Zitat von
Dragus
Habe eine Weile keine Lust gehabt zu posten, macht auch wenig Spaß, sich ohne neue Ereignisse im Kreis zu drehen. Fangen wir beim wichtigsten an, der strategischen Entscheidung Assads, sich an den Iran und Russland zu binden. Ich betrachtete dies als Fehler, weil während der ersten zwei Jahre des Bürgerkrieges keine relevante Hilfe aus diesen Ländern kam. China stand und steht sowieso außen vor in dem Konflikt. Anfangs gewährte Russland nicht mal Notkredite und erfüllte selbst bereits zugesagte Waffenlieferungen nur zögernd.
Auf der anderen Seite gab es seitens der EU und USA keine einheitliche Position, was sich bis heute fort setzt. Für ein Eingreifen plädieren vor allem GBR, Israel und Frankreich. Der Rest der EU und die USA waren bisher zögerlich und halfen lediglich der Türkei und den sunnitischen Staaten bei der Besorgung zweitklassiger Waffen, das offizielle Embargo der EU verhinderte die Lieferung hochwertiger und schwerer Waffen ohnehin.
Was hat sich sich geändert: Der Iran betrachtete seinen syrischen Verbündeten und vor allem die Hizbollah zwar als unverzichtbar, brauchte aber Zeit, um diese zu aktivieren und um zu strukturieren, so das sie nun in Syrien gegen Sunniten kämpft und nicht mehr im Libanon gegen Israelis. Der Iran vermeidet weiterhin die direkte Intervention aber der schiitische Korridor steht, Libanon gleitet in den nächsten Bürgerkrieg. Russland hat seine Position weitreichend korrigiert und beliefert Assad nun mit hochwertigen Waffen auf Kredit, welche eine ohnehin unwahrscheinliche direkte Intervention der USA noch unwahrscheinlicher machen und die Türkei, GBR und Frankreich als einzelne Interventionsmächte aus dem Rennen werfen. Man wird also die Unterstützung der Rebellen durch bessere Waffenlieferungen erreichen wollen, wozu man das aktuelle Embargo der EU politisch zerbrechen ließ - wie von mir erwartet gegen den Willen der Mittel- und Nordeuropäischen Staaten.
Insgesamt hat sich die Lage für Syrien deutlich verbessert, der Bürgerkrieg wird aber noch lange weiter gehen, vermutlich wie im Irak, demnächst aber wohl mit Stinger und anderen hochwertigen Waffen auf Seiten der Rebellen.
Die Türkei hat nach osmanischen Vorbild und in Abwendung von Attatürk und des türkischen Kulturchauvinismus den Kurden mehr Rechte angeboten und will sie zukünftig besser einbinden.
Mein Resümee: Russland wertet auf.
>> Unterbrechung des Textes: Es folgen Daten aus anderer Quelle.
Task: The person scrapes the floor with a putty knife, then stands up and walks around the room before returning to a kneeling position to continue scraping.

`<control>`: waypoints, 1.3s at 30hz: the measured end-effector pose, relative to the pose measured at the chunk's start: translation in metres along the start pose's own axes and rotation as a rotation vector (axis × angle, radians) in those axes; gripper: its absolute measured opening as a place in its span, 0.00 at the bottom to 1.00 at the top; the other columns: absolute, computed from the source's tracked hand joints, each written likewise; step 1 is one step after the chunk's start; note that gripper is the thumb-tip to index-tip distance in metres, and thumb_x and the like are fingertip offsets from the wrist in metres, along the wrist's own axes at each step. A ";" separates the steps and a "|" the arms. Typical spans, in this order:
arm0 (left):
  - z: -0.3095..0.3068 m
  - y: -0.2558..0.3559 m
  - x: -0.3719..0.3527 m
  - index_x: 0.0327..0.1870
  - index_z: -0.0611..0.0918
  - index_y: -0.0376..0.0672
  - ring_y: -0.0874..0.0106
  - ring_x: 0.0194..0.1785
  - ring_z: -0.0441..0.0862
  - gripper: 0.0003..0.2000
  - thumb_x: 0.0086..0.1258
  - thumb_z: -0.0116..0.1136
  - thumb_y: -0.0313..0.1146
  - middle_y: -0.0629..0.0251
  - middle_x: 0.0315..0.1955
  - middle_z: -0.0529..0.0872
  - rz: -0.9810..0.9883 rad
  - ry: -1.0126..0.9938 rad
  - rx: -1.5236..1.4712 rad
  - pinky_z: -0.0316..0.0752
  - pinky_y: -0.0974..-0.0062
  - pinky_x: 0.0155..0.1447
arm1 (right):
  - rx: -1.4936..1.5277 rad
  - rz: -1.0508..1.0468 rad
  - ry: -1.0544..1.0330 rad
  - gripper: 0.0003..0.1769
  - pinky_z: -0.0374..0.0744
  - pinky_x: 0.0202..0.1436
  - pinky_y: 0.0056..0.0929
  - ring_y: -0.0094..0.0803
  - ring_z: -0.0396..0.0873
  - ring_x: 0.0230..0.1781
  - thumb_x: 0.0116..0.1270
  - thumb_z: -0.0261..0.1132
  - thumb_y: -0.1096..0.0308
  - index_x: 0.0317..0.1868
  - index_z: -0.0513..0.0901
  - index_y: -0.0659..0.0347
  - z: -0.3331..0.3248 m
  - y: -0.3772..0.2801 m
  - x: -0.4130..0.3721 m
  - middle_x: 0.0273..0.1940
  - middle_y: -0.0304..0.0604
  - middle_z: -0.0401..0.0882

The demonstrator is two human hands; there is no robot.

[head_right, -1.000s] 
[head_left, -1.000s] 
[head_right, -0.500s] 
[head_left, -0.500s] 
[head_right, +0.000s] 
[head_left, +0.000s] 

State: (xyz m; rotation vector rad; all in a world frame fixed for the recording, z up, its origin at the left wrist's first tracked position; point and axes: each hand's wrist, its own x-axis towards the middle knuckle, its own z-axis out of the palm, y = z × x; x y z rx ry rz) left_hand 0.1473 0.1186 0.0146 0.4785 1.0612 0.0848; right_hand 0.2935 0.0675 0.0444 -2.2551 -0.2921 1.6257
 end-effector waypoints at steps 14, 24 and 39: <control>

Der Iran alleine wäre nicht fähig, eine Intervention seiner Gegner in Syrien zu verhindern, ihm fehlt die Waffentechnik.
Bezüglich der Türkei war meine Vermutung richtig, das die Neuorientierung an der alten osmanischen Politik den starren türkischen Nationalismus aufweichen lässt und ihnen neue Chancen bieten wird. Sie spielen ihr eigenes Spiel. GBR und Frankreich zeigen erschreckende neo-kolonialistische Tendenzen, von denen sich selbst die USA distanziert. Israel hat die USA zwar als festen Verbündeten, aber auch sie können diese nicht in den Konflikt zwingen. Für sie wird es gefährlicher. Die sunnitischen Staaten lassen den islamistischen Terror weiter laufen, mit beliebigen Verbündeten.
Wenn Assad weiter Rational handelt, wird er den Konflikt wohl überstehen und die USA werden nach Afghanistan und dem Irak weiter geschwächt werden, was sie nicht weiter zu stören scheint, andernfalls hätten sie vor den Waffenlieferungen Russlands zuschlagen müssen. Der industriepolitisch angestoßene Wandel zur Selbstversorgung mit fossilen Brennstoffen wirft seinen Schatten voraus. Die lokalen Mächte werden aufwerten und so lange sie Israel unangetastet lassen, sich untereinander weiter austoben können. Das Rennen um die neue islamische Vormacht der Region ist eröffnet.